30 - The Shadow Rising (The Wheel of Time #4) Page 30

“The Defenders of the Stone have put down riots before, my Lord Dragon,” Sunamon said soothingly. “Our own guards can keep peace in the countryside. The peasants will not disturb you, I give you my assurance.”

“There are too many farmers as it is.” Carleon flinched at Rand's glare. “It is the civil war in Cairhien, my Lord Dragon,” he explained hurriedly. “The Cairhienin can buy no grain, and the granaries are bursting. This year's harvest will go to waste as it is. And next year... ? Burn my soul, my Lord Dragon, but what we need is for some of those peasants to stop their eternal digging and planting.” He seemed to realize he had said too much, though he clearly did not understand why. Rand wondered whether he had any idea how food got to his table. Did he see anything but gold, and power?

“What will you do when Cairhien is buying grain again?” Rand said coolly. “For that matter, is Cairhien the only land that needs grain?” Why had Elayne spoken up like that? What did she expect of him? Fond, she said. Women could play games with words like Aes Sedai. Did she mean she loved him? No, that was plain foolishness.

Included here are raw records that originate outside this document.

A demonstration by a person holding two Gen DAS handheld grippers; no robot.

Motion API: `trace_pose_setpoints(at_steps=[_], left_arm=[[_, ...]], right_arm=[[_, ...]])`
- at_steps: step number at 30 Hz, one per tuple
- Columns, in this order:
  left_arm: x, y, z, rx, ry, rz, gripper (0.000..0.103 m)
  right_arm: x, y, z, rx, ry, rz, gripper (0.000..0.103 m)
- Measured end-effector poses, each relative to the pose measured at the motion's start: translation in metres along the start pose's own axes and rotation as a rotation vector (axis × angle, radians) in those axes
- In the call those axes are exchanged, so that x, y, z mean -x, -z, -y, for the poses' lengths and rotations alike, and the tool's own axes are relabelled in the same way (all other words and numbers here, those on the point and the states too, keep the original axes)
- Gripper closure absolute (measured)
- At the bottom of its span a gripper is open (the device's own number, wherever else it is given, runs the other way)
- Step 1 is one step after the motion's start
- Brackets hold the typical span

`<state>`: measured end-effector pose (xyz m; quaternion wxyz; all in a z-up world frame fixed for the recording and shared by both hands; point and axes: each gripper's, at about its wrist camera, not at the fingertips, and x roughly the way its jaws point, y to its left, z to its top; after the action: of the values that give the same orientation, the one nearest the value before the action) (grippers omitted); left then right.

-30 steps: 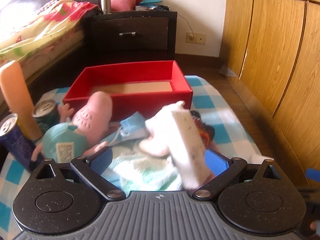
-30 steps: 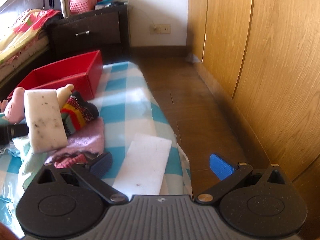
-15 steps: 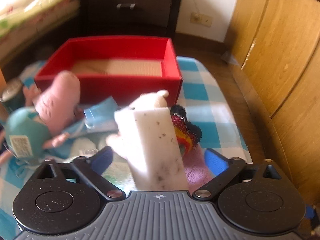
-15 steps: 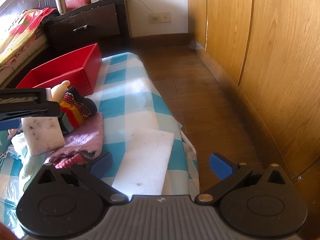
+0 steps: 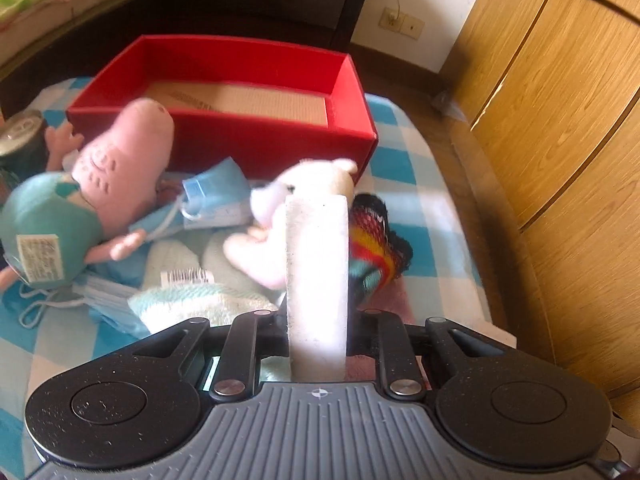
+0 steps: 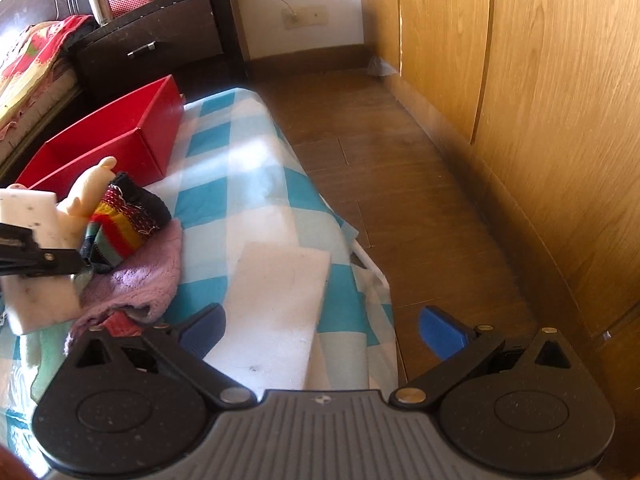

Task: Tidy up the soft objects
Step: 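Close the right gripper on the flat white foam pad while the left gripper lifts the block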

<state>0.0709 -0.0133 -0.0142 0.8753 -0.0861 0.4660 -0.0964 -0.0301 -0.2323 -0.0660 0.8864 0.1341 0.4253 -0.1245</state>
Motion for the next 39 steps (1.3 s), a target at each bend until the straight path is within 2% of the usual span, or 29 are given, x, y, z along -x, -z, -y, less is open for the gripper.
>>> trace_pose_setpoints(at_steps=[4, 9, 13, 15, 16, 17, 22, 31, 39], left_arm=[[0.012, -0.003, -0.001, -0.027, 0.010, 0.032, 0.084], [0.016, -0.003, 0.000, -0.031, 0.034, 0.041, 0.084], [0.017, 0.001, 0.000, -0.042, 0.044, 0.041, 0.084], [0.017, 0.003, -0.001, -0.051, 0.043, 0.042, 0.084], [0.016, 0.003, -0.003, -0.056, 0.040, 0.041, 0.084], [0.017, 0.004, -0.003, -0.059, 0.039, 0.039, 0.084], [0.017, 0.005, -0.003, -0.062, 0.032, 0.041, 0.084], [0.024, 0.005, 0.001, -0.091, 0.025, 0.075, 0.083], [0.035, 0.004, 0.004, -0.127, -0.006, 0.125, 0.082]], right_arm=[[-0.002, -0.004, -0.003, -0.006, 0.025, 0.007, 0.019], [-0.007, -0.006, -0.011, -0.026, -0.012, -0.024, 0.019], [-0.016, -0.004, -0.031, 0.078, 0.051, -0.035, 0.021], [-0.022, -0.002, -0.031, 0.057, 0.026, -0.073, 0.033], [-0.024, -0.001, -0.029, 0.041, 0.008, -0.094, 0.047], [-0.025, 0.000, -0.027, 0.022, -0.015, -0.106, 0.053], [-0.024, -0.001, -0.019, -0.035, -0.063, -0.126, 0.066], [-0.011, -0.009, -0.003, -0.115, -0.150, -0.120, 0.069], [0.010, -0.018, -0.011, -0.107, -0.196, -0.062, 0.070]])
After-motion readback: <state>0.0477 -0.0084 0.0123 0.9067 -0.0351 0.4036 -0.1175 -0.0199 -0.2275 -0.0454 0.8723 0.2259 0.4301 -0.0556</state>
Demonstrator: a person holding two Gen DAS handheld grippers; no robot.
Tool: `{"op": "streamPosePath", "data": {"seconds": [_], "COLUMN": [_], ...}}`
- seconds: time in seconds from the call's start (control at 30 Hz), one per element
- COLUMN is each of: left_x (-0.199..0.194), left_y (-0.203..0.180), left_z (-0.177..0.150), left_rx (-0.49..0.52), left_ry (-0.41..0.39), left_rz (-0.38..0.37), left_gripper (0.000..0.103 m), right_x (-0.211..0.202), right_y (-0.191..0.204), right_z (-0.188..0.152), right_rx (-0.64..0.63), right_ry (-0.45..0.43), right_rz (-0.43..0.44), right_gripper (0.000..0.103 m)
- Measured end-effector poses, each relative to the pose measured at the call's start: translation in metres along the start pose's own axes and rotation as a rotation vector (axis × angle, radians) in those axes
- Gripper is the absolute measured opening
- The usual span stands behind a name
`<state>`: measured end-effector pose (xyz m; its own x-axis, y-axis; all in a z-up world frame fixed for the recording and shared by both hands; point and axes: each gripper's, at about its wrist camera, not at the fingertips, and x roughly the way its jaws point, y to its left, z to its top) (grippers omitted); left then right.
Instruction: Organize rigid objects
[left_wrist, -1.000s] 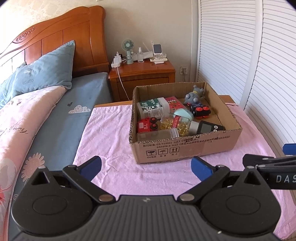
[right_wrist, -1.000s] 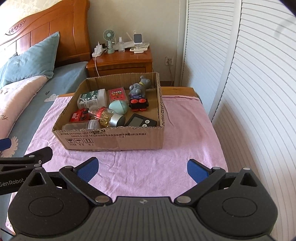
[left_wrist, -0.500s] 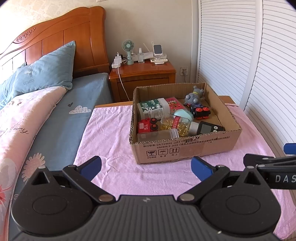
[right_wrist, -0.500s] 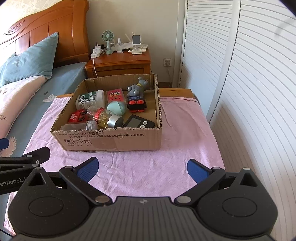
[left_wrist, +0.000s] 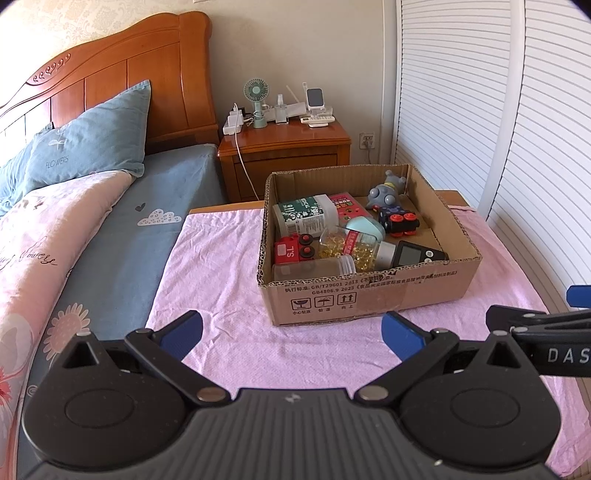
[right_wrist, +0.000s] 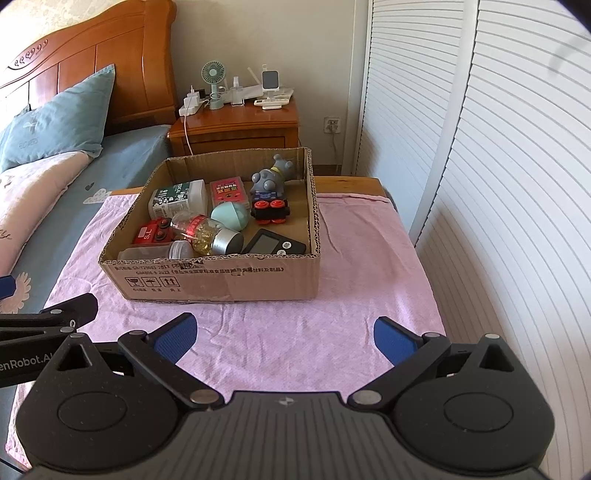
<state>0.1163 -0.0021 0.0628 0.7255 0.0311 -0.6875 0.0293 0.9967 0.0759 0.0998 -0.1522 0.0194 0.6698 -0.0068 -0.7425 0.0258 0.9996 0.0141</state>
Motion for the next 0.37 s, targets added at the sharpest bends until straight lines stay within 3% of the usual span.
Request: {"op": "streamPosePath", "data": {"seconds": [0.37], "left_x": [-0.0023], "left_y": [-0.0019], "left_z": [-0.0007], "left_rx": [0.0], "left_ry": [-0.002], "left_rz": [0.001], "left_gripper": [0.102], "right_x": [-0.0006], "right_y": [-0.0014], "right_z": [-0.0025], "right_rx": [0.002], "right_ry": [0.0], "right_rz": [-0.001], "right_gripper": [0.103]}}
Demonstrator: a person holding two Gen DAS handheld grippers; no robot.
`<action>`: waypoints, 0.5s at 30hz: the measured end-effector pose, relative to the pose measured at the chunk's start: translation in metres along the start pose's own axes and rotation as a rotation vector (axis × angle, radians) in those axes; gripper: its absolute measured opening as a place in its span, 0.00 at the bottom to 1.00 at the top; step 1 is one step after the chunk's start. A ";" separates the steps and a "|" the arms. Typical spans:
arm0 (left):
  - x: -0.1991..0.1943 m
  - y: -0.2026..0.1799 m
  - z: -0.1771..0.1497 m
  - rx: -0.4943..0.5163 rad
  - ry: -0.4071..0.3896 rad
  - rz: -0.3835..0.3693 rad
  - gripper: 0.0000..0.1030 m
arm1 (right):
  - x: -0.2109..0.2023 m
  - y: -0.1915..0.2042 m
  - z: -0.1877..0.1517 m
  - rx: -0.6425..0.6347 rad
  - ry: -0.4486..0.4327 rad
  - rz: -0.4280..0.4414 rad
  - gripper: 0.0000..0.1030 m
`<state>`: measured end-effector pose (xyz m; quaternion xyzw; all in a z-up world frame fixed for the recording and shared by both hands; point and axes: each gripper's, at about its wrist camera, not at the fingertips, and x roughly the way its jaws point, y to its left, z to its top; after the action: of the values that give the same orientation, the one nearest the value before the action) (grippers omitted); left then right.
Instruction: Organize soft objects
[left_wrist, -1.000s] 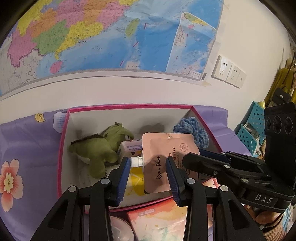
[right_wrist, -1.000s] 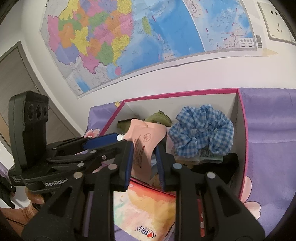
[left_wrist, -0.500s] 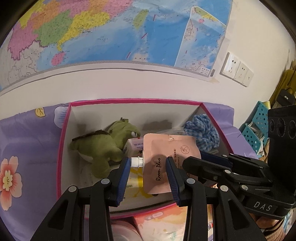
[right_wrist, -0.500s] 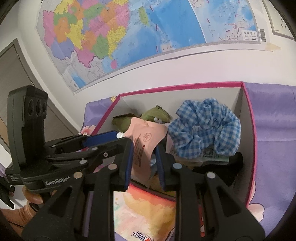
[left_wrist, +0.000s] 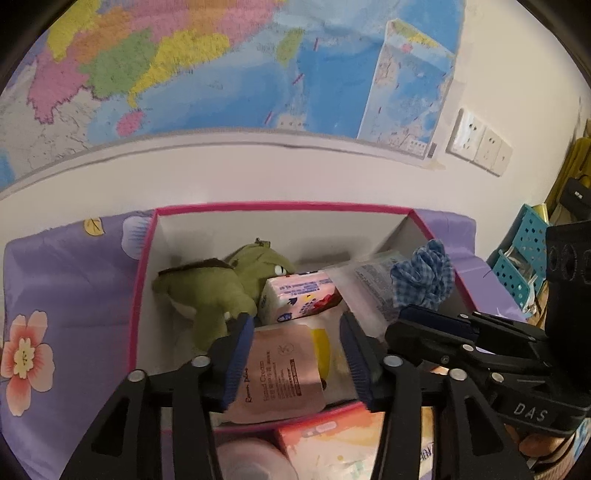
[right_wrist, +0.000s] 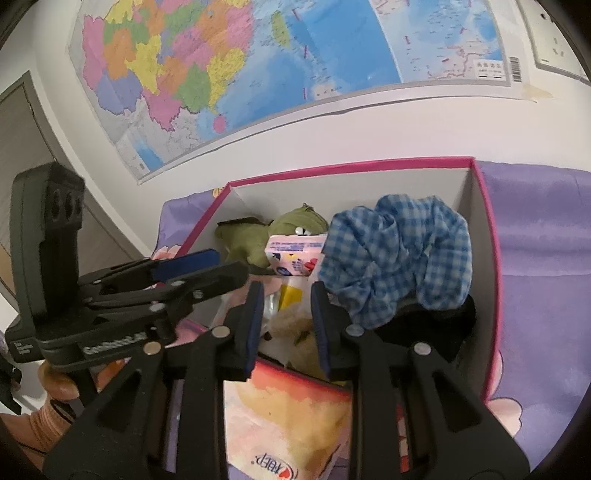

Overproud to a degree.

“My Lord Dragon,” Meilan said, half subservient, half as if explaining something to a child, “if the civil wars stopped today, Cairhien still could not buy more than a few bargeloads for two, even three years. We have always sold our grain to Cairhien.”

Always — for the twenty years since the Aiel War. They were so bound up in what they had always done that they could not see what was so simple. Or would not see it. When the cabbages sprouted like weeds around Emond's Field, it was a near certainty that bad rain or whiteworm had struck Deven Ride or Watch Hill. When Watch Hill had too many turnips, Emond's Field would have a shortage, or Deven Ride.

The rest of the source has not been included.